Add per-tenant retention under the limits section:

spec:
  limits:
    global:
      retention:
        days: 7
    tenants:
      application:
        retention:
          days: 14
      infrastructure:
        retention:
          days: 7
      audit:
        retention:
          days: 30

This configuration keeps application logs for 14 days, infrastructure logs for 7 days, and audit logs for 30 days. The maximum supported retention is 30 days per tenant. Adjust these values based on your compliance requirements and available object storage capacity.

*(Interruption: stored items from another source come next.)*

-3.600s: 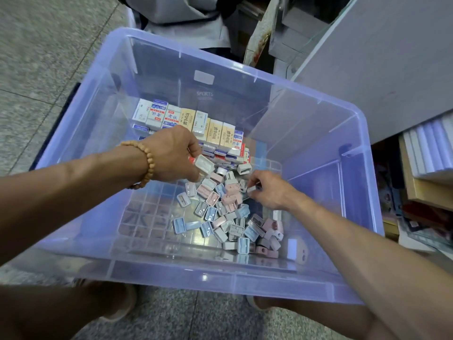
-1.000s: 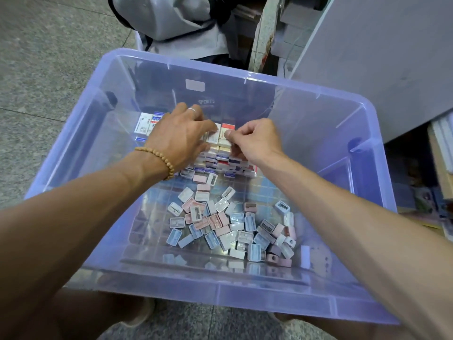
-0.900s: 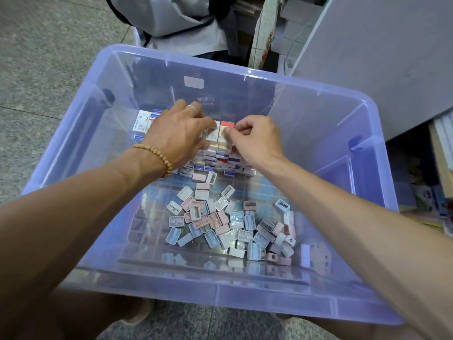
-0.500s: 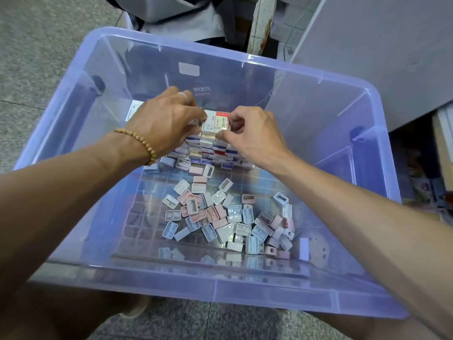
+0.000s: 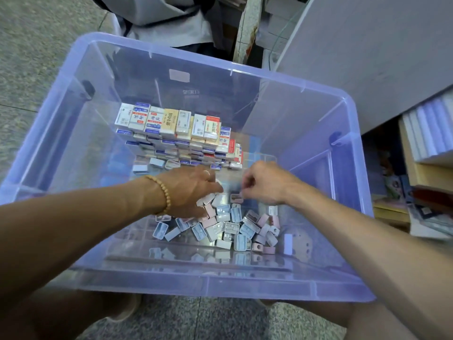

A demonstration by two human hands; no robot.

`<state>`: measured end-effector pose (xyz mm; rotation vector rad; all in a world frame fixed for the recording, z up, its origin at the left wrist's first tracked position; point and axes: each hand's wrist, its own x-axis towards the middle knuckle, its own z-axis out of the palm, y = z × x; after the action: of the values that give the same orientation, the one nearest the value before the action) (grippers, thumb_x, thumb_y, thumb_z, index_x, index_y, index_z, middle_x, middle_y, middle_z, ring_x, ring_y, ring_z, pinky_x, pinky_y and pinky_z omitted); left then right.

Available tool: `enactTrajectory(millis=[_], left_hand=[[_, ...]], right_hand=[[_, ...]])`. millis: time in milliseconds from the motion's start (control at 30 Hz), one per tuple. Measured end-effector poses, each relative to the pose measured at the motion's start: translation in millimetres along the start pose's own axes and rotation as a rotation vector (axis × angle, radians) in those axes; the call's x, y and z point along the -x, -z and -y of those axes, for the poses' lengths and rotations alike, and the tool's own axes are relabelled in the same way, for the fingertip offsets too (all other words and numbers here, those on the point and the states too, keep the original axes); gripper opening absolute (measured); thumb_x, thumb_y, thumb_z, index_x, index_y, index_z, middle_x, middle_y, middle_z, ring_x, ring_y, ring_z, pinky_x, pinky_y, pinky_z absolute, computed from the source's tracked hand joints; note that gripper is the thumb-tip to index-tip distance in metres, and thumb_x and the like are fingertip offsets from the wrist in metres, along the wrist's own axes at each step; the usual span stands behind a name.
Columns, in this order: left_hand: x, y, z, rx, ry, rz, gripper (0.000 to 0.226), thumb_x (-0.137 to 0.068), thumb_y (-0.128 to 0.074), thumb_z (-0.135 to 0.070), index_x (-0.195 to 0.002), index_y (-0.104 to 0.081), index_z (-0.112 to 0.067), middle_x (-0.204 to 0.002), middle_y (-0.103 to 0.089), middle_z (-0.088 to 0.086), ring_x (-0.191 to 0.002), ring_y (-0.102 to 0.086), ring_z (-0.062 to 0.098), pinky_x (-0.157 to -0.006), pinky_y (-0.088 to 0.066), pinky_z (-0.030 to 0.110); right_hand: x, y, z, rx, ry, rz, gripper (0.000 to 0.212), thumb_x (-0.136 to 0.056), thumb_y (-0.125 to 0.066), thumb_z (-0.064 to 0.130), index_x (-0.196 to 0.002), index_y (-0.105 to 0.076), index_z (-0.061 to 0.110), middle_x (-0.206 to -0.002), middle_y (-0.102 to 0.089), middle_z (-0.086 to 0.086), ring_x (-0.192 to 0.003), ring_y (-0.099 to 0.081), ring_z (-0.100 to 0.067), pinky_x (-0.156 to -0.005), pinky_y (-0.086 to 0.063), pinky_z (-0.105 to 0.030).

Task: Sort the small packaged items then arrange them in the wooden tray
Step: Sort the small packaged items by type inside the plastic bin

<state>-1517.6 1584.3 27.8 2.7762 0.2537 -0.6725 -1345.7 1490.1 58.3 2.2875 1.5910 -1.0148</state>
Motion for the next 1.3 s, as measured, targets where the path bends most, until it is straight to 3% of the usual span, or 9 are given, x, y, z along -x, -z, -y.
enactTrajectory(millis=[133,233,400,500,600,733,900,1100,1300], left_hand=[[-8.6,-14.6,6.1,-0.132,-0.050,0.162,0.085,-0.087,-0.062,-0.053,-0.152,-0.010,-0.036,-0.156,-0.016,0.004,-0.139,-0.024,0.027,-0.109,-0.037,0.043],[-10.6,-16.8,8.1,-0.074,-0.065,0.172,0.085,-0.084,-0.069,-0.048,-0.150,-0.017,-0.038,-0.149,-0.024,0.003,-0.128,-0.037,0.024,-0.100,-0.044,0.039],[-4.9,-22.1,9.2,0.009,-0.068,0.245,0.085,-0.083,-0.074,-0.036,-0.148,-0.020,-0.037,-0.139,-0.038,0.001,-0.122,-0.044,0.022,-0.092,-0.043,0.033],[-1.9,-22.3,12.4,0.078,-0.037,0.203,0.080,-0.082,-0.074,-0.039,-0.146,-0.026,-0.035,-0.136,-0.044,-0.001,-0.121,-0.047,0.021,-0.090,-0.042,0.030],[0.2,-20.7,16.5,0.096,0.014,0.095,0.073,-0.083,-0.069,-0.048,-0.144,-0.034,-0.030,-0.134,-0.045,-0.001,-0.119,-0.045,0.019,-0.085,-0.039,0.026],[-1.1,-22.4,18.5,0.007,0.142,0.020,0.077,-0.081,-0.064,-0.058,-0.145,-0.031,-0.029,-0.146,-0.033,0.006,-0.131,-0.033,0.025,-0.100,-0.042,0.038],[4.4,-25.2,13.7,0.055,0.136,0.124,0.058,-0.080,-0.064,-0.059,-0.126,-0.049,-0.028,-0.145,-0.030,0.000,-0.129,-0.034,0.023,-0.101,-0.044,0.039],[21.1,-24.9,9.3,0.105,0.107,0.134,0.069,-0.087,-0.062,-0.049,-0.145,-0.036,-0.023,-0.148,-0.033,-0.002,-0.125,-0.041,0.023,-0.098,-0.043,0.035],[29.6,-24.1,26.0,0.005,0.479,0.011,0.072,-0.085,-0.054,-0.057,-0.141,-0.034,-0.017,-0.145,-0.033,0.011,-0.128,-0.036,0.031,-0.099,-0.044,0.045]], right_hand=[[2.7,-16.2,-9.3,0.108,-0.074,0.313,0.020,-0.081,-0.079,0.023,-0.100,-0.072,0.023,-0.091,-0.067,0.004,-0.075,-0.064,-0.017,-0.068,-0.050,-0.027],[2.9,-33.0,-11.0,0.133,-0.043,0.358,0.029,-0.074,-0.085,0.028,-0.098,-0.069,0.022,-0.098,-0.070,0.000,-0.088,-0.067,-0.025,-0.075,-0.056,-0.034],[1.5,-49.4,-8.0,0.197,0.047,0.287,0.026,-0.075,-0.083,0.022,-0.083,-0.060,0.030,-0.088,-0.063,0.003,-0.086,-0.058,-0.022,-0.069,-0.043,-0.029],[-0.9,-49.0,-6.8,0.148,0.023,0.253,0.011,-0.080,-0.072,0.009,-0.084,-0.067,0.017,-0.089,-0.068,-0.001,-0.085,-0.061,-0.023,-0.068,-0.050,-0.032],[-2.1,-42.0,-5.1,0.097,-0.025,0.228,0.017,-0.084,-0.062,0.005,-0.094,-0.072,0.015,-0.095,-0.070,-0.002,-0.091,-0.064,-0.024,-0.076,-0.055,-0.034],[-3.1,-18.9,-4.3,-0.031,-0.078,0.096,0.018,-0.093,-0.054,0.007,-0.102,-0.068,0.015,-0.104,-0.066,-0.004,-0.100,-0.062,-0.025,-0.085,-0.052,-0.033],[-4.2,12.1,-6.0,-0.277,-0.128,-0.156,0.022,-0.095,-0.057,0.009,-0.076,-0.058,0.021,-0.077,-0.058,0.005,-0.087,-0.057,-0.020,-0.065,-0.040,-0.025],[-4.6,38.5,9.1,-0.385,-0.027,-0.245,0.023,-0.092,-0.057,0.008,-0.072,-0.056,0.021,-0.065,-0.052,0.010,-0.065,-0.049,-0.012,-0.052,-0.034,-0.023],[-12.2,49.7,13.8,-0.352,0.009,-0.252,0.018,-0.090,-0.060,0.010,-0.076,-0.062,0.020,-0.073,-0.057,0.009,-0.083,-0.057,-0.021,-0.058,-0.040,-0.028]])
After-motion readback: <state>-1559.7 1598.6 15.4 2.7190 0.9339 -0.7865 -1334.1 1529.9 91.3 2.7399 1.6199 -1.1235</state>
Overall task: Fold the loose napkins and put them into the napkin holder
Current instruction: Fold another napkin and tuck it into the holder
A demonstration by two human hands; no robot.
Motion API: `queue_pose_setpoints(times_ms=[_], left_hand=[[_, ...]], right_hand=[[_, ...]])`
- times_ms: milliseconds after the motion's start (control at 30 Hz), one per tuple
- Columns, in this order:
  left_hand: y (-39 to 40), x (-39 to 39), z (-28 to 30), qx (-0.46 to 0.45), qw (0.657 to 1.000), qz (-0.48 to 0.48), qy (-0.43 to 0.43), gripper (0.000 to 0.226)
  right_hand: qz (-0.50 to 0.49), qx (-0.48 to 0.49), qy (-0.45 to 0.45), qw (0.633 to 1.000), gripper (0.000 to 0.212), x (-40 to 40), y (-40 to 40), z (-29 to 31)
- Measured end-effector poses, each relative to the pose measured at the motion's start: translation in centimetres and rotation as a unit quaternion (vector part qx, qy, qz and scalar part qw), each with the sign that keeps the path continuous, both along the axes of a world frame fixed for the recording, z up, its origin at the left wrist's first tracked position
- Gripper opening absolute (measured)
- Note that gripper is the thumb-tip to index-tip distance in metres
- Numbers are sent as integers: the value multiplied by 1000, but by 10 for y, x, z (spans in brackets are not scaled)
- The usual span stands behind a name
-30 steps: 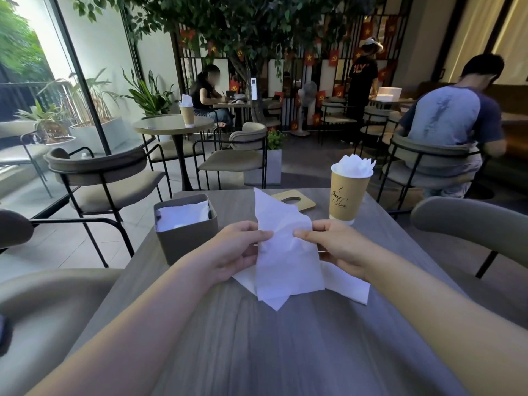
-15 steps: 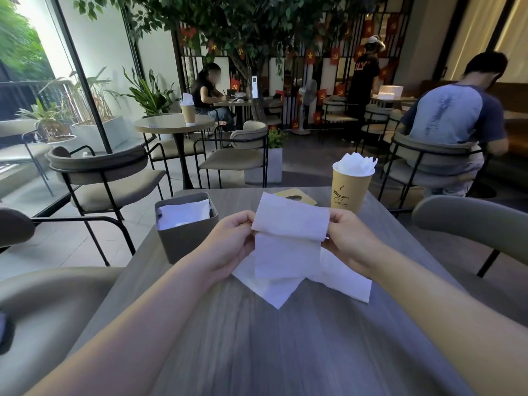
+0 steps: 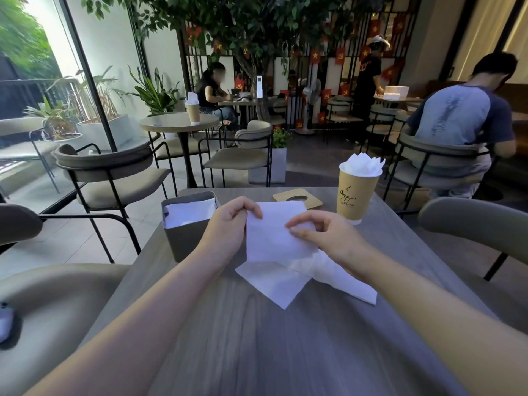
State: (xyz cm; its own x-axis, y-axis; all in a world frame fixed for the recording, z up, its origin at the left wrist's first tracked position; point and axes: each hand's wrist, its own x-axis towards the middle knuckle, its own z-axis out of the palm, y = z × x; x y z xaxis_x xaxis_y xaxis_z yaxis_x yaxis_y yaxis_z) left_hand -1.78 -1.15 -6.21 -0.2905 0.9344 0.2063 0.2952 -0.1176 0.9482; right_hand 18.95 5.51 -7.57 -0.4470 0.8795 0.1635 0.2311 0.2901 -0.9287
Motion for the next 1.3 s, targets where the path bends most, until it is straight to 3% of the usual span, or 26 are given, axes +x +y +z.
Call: queue_pose_setpoints(times_ms=[100, 267, 600, 767, 867, 1067, 1200, 1300], left_hand=[[-5, -5, 6, 0, 998, -44, -37, 36], [-13, -23, 14, 17, 983, 18, 179, 9], [-28, -95, 38, 13, 953, 164, 254, 6], [-26, -129, 30, -19, 927, 175, 332, 13], [-25, -137, 21, -31, 885, 183, 428, 19], [-22, -129, 12, -123, 809, 117, 563, 61], [-22, -120, 6, -169, 783, 87, 592, 61], [-23, -117, 11, -176, 792, 70, 580, 56]], right_hand=[[-8, 11, 17, 1000, 12, -8, 4, 3], [-2, 41, 3, 999, 16, -32, 10, 8], [-2, 92, -20, 996, 11, -122, 16, 39], [-8, 162, -149, 975, 16, -163, 15, 40], [3, 174, -208, 962, 23, -173, 14, 39], [39, 253, -377, 890, 52, -185, 4, 33], [18, 235, -377, 896, 53, -185, 3, 22], [17, 224, -363, 904, 47, -185, 5, 16]])
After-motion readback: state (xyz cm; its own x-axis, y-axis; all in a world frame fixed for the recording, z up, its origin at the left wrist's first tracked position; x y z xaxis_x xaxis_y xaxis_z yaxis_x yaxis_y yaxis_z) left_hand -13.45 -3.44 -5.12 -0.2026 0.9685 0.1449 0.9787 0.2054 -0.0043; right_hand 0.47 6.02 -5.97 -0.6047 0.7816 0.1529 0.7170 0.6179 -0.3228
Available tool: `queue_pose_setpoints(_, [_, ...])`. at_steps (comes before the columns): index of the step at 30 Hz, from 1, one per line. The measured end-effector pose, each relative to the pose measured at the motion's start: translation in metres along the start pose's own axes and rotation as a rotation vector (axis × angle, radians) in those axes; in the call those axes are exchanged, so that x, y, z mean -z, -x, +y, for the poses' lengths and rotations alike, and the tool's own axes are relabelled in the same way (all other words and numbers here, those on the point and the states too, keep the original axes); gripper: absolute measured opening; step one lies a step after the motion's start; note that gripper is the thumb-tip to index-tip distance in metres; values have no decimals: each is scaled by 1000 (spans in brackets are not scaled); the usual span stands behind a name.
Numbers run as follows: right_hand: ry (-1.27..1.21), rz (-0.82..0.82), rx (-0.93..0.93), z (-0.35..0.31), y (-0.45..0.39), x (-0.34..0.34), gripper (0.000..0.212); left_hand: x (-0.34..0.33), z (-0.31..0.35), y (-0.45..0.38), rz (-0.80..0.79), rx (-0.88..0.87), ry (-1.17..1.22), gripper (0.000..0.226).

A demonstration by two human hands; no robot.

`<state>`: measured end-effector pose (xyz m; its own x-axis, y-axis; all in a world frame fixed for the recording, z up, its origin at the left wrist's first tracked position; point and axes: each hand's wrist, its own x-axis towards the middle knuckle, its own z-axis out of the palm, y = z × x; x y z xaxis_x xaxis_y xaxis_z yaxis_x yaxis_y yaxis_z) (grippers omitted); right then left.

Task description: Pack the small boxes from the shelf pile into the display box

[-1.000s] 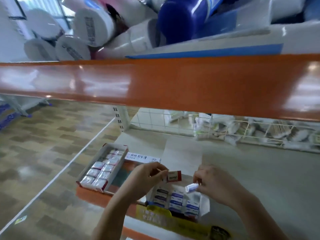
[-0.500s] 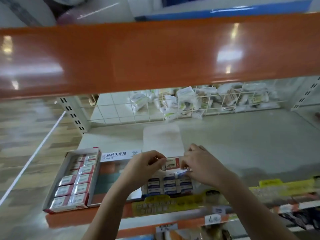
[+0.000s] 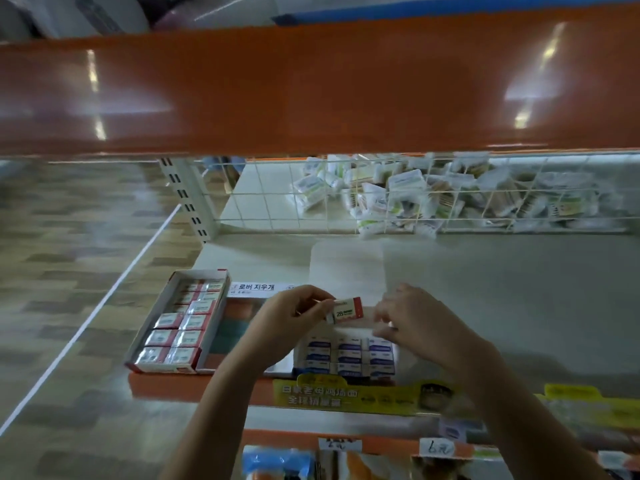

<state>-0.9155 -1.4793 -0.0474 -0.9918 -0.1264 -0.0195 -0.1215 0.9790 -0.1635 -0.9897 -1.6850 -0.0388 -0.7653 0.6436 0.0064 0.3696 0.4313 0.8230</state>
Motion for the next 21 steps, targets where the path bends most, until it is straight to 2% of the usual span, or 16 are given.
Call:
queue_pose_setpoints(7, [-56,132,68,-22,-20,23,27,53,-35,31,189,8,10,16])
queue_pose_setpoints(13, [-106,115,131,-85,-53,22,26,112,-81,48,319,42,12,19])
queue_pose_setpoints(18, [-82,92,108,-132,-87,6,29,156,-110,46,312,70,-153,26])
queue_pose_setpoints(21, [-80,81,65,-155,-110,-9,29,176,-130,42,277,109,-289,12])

After changing retention settings, the LokiStack compactor applies the new policy on its next compaction cycle. Verify the change took effect:

oc get lokistack logging-loki -n openshift-logging -o jsonpath='{.spec.limits}' | python3 -m json.tool

The output should reflect your updated retention settings for each tenant.

Conclusion

You now have a fully operational centralized logging stack on OpenShift – the Logging Operator collecting logs with Vector, Loki storing them in object storage, and the OpenShift Console providing a query interface. The ClusterLogForwarder gives you flexible routing to send logs to external systems like Splunk, Elasticsearch, or Kafka alongside the local LokiStack.

For production deployments, size the LokiStack appropriately for your log volume, enable TLS on all external forwarding outputs, and set retention policies that match your organization’s compliance requirements. Monitor the collector DaemonSet and LokiStack pods through your OpenShift observability stack to catch any log pipeline issues early.